*Activity*.
Tell how many lines in the data hold "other", giving that figure alone.

*Given information*.
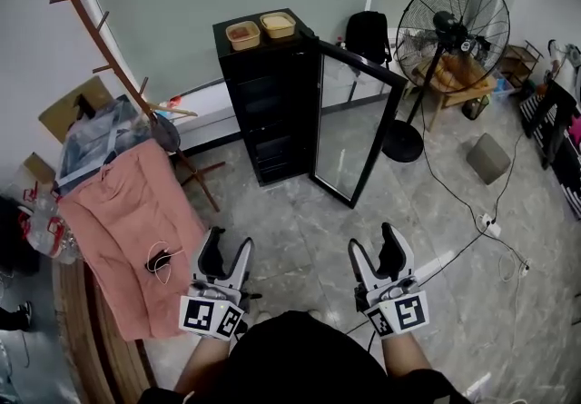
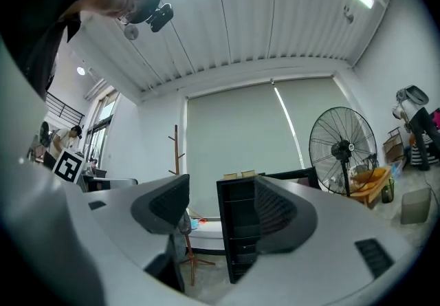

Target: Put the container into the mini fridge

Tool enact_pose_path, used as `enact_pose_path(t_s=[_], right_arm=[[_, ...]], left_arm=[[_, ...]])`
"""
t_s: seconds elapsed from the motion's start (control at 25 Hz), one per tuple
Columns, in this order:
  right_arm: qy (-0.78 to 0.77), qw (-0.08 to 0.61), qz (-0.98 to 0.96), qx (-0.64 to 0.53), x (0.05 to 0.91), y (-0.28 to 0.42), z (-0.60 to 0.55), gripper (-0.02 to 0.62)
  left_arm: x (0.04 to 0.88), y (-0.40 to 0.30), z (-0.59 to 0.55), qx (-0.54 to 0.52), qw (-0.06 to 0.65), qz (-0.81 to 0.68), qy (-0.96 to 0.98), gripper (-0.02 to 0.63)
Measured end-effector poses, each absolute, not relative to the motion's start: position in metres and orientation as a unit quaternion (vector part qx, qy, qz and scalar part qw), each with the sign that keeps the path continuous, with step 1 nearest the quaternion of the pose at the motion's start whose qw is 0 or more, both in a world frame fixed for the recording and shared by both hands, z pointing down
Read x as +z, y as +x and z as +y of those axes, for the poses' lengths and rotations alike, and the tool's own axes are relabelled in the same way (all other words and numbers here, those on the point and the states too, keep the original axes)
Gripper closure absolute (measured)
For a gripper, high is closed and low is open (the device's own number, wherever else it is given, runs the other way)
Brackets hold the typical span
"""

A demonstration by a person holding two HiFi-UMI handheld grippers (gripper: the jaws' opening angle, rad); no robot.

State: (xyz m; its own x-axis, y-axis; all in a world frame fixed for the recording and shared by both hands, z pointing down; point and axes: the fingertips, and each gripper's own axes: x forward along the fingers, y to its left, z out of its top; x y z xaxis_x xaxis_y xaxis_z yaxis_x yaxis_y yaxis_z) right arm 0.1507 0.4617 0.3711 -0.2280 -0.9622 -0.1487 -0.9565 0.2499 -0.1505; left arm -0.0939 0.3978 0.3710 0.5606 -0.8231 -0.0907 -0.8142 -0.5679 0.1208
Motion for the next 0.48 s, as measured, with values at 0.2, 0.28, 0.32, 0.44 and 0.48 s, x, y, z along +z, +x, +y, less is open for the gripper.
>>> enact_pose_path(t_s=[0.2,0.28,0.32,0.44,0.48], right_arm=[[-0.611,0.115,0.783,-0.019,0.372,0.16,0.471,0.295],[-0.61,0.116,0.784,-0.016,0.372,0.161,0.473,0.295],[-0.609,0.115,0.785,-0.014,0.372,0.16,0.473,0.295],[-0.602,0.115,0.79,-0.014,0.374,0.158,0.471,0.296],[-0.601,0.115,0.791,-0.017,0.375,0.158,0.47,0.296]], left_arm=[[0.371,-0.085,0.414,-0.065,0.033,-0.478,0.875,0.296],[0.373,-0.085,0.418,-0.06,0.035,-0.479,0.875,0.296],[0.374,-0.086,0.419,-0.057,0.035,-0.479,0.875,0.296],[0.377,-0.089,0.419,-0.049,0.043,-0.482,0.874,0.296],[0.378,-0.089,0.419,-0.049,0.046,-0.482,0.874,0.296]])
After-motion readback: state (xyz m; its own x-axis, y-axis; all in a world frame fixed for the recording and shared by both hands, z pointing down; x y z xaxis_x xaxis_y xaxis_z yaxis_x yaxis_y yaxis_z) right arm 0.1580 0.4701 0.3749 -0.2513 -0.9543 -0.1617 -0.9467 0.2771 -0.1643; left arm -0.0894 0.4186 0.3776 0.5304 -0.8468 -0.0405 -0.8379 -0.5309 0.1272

*Solution for this task*.
2